## BRIEF
Your output should be the line with "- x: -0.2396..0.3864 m" and all following lines of the data below, through the end, repeated exactly.

## EXERCISE DATA
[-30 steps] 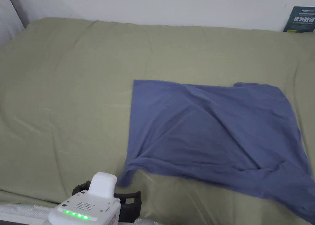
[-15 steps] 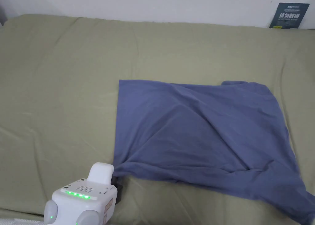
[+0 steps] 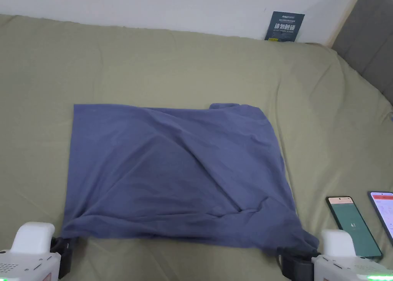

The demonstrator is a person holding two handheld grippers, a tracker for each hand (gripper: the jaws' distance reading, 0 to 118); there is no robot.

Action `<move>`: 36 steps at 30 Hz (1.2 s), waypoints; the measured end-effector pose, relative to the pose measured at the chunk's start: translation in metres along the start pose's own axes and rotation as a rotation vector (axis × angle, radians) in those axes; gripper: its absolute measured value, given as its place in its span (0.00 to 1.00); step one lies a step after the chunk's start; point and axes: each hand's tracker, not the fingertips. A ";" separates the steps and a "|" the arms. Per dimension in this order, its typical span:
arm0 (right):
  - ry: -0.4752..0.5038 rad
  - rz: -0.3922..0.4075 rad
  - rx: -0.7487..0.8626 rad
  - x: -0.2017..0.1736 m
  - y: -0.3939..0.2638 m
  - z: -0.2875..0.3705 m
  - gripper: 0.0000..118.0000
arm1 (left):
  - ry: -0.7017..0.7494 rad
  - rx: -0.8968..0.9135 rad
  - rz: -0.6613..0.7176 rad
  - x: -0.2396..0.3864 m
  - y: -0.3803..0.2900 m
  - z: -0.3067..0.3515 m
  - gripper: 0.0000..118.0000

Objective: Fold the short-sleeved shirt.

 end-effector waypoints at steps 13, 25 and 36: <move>0.230 -0.090 0.054 0.007 0.078 0.042 0.03 | -0.075 -0.002 -0.033 -0.001 0.051 0.022 0.03; 0.337 -0.173 -0.221 0.043 0.254 -0.094 0.03 | -0.113 -0.202 0.095 -0.037 0.195 -0.087 0.03; 0.281 -0.058 -0.001 0.033 0.216 -0.052 0.99 | -0.110 0.091 0.127 -0.045 0.160 -0.039 0.98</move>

## ANSWER TO THIS TASK
  - x: -0.2396..0.3864 m
  - y: -0.3803..0.2900 m
  - z: -0.3067..0.3515 m
  - gripper: 0.0000..118.0000

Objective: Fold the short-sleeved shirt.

 end-effector waypoints at steps 13, 25 and 36: <move>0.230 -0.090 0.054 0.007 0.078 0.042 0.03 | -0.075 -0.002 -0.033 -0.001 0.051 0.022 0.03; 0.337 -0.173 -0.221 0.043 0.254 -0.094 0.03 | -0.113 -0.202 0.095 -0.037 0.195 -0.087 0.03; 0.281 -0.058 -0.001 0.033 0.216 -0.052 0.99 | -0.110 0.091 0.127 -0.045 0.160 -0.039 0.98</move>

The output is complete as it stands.